Azure Load Balancer determines the health of each backend instance when the probe reaches the number of consecutive successes or failures that you configured for the probe threshold property. The health status of each backend instance determines whether or not the backend instance is allowed to receive traffic.

Like the Data Path Availability metric, the Health Probe Status metric aggregates the average successful and total pings during the sampling interval. The Health Probe Status value indicates the backend health in isolation from your load balancer by probing your backend instances without sending traffic through the frontend.

Important

Health Probe Status is sampled on a one-minute basis. This sampling can lead to minor fluctuations in an otherwise steady value.

For example, consider active/passive scenarios where there are two backend instances, one probed up and one probed down. The health probe service might capture seven samples for the healthy instance and six for the unhealthy instance. This situation leads to a previously steady value of 50 showing as 46.15 for a one-minute interval.

Diagnose degraded and unavailable load balancers

As outlined in the this article about resource health, a degraded load balancer shows between 25% and 90% for Data Path Availability. An unavailable load balancer is one with less than 25% for Data Path Availability over a two-minute period.

You can take the same steps to investigate the failure that you see in any Health Probe Status or Data Path Availability alerts that you configured. The following steps explore what to do if you check your resource health and find your load balancer to be unavailable with a Data Path Availability value of 0%. Your service is down.

  1. In the Azure portal, go to the detailed metrics view of the page for your load balancer insights. Access the view from the page for your load balancer resource or from the link in your resource health message.

  2. Go to the tab for frontend and backend availability, and review a 30-minute window of the time period when the degraded or unavailable state occurred. If the Data Path Availability value is 0%, you know that something is preventing traffic for all of your load-balancing rules. You can also see how long this problem has lasted.

  3. Check your Health Probe Status metric to determine whether your data path is unavailable because you have no healthy backend instances to serve traffic.

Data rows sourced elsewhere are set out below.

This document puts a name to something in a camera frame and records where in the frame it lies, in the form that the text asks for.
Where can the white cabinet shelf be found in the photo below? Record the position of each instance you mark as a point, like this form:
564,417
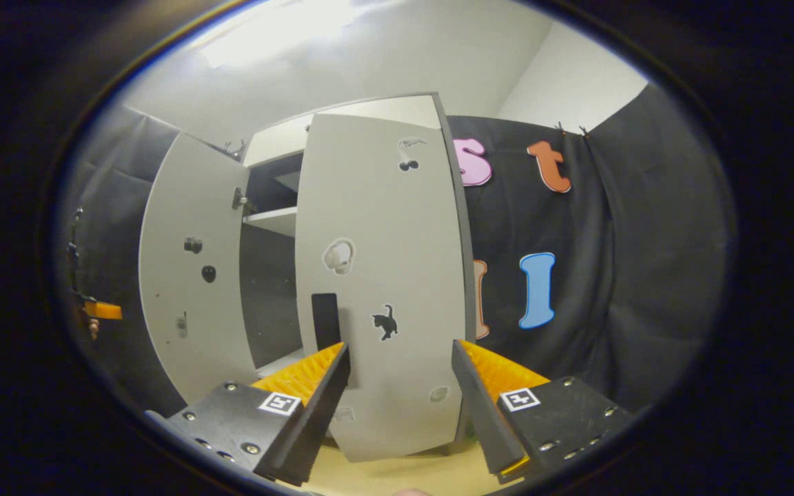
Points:
283,362
273,220

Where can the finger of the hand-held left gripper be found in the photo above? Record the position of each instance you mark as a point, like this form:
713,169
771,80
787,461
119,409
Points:
104,311

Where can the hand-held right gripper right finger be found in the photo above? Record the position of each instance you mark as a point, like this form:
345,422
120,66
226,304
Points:
483,413

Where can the white and grey cabinet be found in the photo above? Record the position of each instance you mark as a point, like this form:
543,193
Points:
269,289

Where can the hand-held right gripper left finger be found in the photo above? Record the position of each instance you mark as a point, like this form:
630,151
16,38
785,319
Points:
318,420

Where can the black backdrop cloth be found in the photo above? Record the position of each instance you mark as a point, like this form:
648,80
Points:
645,275

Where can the white cabinet door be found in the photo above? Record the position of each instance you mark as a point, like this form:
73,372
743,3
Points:
190,303
383,227

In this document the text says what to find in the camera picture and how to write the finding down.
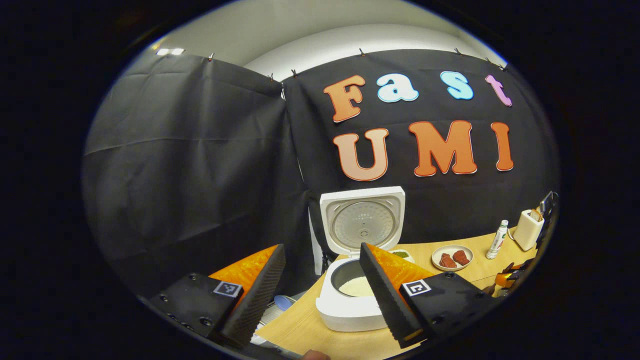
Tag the black backdrop cloth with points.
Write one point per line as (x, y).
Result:
(200, 175)

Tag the round white plate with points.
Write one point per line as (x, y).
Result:
(452, 248)

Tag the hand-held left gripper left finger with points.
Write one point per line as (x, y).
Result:
(255, 305)

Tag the white divided seasoning dish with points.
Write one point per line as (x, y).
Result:
(402, 254)

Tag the white blue plastic item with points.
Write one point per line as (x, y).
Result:
(270, 317)

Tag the white toaster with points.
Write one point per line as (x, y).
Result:
(527, 232)

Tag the red meat piece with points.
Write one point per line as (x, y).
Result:
(447, 261)
(461, 258)

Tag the white rice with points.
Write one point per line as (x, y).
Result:
(356, 287)

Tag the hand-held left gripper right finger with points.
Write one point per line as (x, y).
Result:
(382, 300)

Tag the toasted bread slice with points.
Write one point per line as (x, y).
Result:
(536, 215)

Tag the row of small cloth clips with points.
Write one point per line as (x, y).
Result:
(361, 52)

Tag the ceiling light panel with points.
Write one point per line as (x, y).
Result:
(170, 51)

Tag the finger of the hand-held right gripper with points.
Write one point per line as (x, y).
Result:
(511, 268)
(505, 281)

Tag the white green bottle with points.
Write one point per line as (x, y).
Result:
(497, 240)

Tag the white rice cooker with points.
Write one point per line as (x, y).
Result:
(365, 225)

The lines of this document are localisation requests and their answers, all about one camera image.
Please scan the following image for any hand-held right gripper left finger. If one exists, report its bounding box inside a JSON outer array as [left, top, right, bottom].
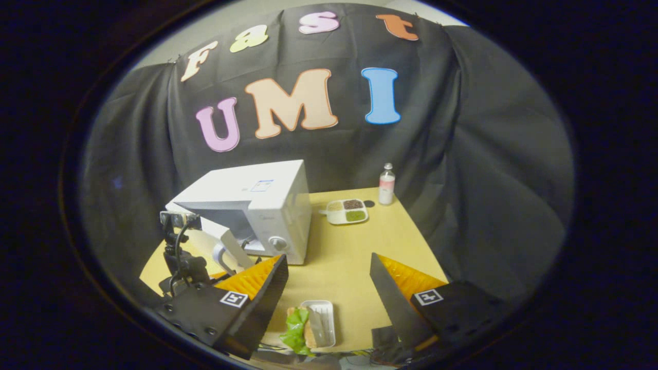
[[154, 254, 289, 360]]

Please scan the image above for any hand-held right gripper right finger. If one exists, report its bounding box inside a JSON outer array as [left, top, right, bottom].
[[369, 252, 509, 360]]

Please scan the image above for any white microwave oven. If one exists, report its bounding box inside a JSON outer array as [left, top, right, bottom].
[[164, 159, 313, 273]]

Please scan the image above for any small black block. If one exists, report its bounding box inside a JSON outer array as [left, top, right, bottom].
[[371, 325, 400, 356]]

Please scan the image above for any small clear pink-label bottle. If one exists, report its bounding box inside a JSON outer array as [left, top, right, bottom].
[[378, 163, 396, 206]]

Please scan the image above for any sandwich with green lettuce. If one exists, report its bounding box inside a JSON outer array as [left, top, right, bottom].
[[279, 307, 317, 356]]

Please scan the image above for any small white plastic tray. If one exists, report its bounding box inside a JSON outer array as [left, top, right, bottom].
[[300, 300, 337, 348]]

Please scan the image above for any divided white dish with grains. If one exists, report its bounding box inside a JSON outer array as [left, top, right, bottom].
[[326, 199, 369, 225]]

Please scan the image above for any black backdrop cloth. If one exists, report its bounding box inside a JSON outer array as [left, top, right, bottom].
[[80, 3, 575, 309]]

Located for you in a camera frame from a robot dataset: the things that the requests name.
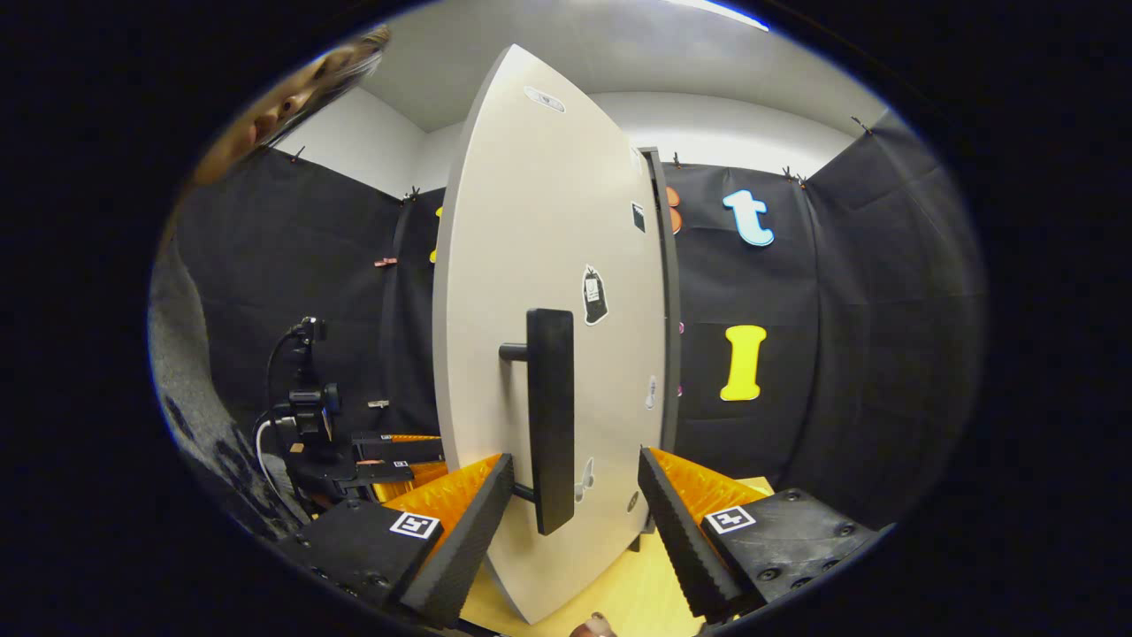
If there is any black cable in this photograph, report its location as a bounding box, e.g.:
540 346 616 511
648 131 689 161
265 323 306 418

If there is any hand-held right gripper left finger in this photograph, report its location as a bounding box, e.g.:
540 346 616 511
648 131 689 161
281 453 516 629

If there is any long ceiling light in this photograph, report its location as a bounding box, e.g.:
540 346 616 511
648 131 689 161
663 0 770 33

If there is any black backdrop cloth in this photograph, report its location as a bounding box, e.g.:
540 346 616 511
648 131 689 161
172 111 987 532

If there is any grey cabinet door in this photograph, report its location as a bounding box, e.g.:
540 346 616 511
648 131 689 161
432 44 669 625

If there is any black cabinet door handle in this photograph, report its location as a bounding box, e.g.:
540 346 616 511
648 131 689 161
500 308 576 537

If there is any white cable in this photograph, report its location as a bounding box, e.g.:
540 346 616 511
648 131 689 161
255 416 286 498

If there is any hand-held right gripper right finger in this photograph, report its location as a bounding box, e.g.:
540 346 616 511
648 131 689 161
636 446 891 622

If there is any grey cabinet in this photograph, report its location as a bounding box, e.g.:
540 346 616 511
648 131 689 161
639 146 684 554

If you have at least one healthy backend instance for all of your load-balancing and inbound rules, you know that your configuration isn't what's causing your data paths to be unavailable. This scenario indicates an Azure platform problem. Although platform problems are rare, they trigger an automated alert to our team for rapid resolution.

Diagnose health probe failures

If your Health Probe Status metric indicates that your backend instances are unhealthy, we recommend using the following checklist to rule out common configuration errors:

  • Check the CPU utilization for your resources to determine if they're under high load.

    You can check by viewing the resource's Percentage CPU metric via the Metrics page. For more information, see Troubleshoot high-CPU issues for Azure Windows virtual machines.

  • If you're using an HTTP or HTTPS probe, check if the application is healthy and responsive.

    Validate that your application is functional by directly accessing it through the private IP address or instance-level public IP address that's associated with your backend instance.

  • Review the network security groups (NSGs) applied to your backend resources. Ensure that no rules have a higher priority than AllowAzureLoadBalancerInBound that block the health probe.

    You can do this task by visiting the network settings of your backend VMs or virtual machine scale sets. If you find that this NSG problem is the case, move the existing Allow rule or create a new high-priority rule to allow Azure Load Balancer traffic.

  • Check your OS. Ensure that your VMs are listening on the probe port. Also review the OS firewall rules for the VMs to ensure that they aren't blocking the probe traffic originating from IP address 168.63.129.16.

    You can check listening ports by running netstat -a from a Windows command prompt or netstat -l from a Linux terminal.

  • Ensure that you're using the right protocol. For example, a probe that uses HTTP to probe a port listening for a non-HTTP application fails.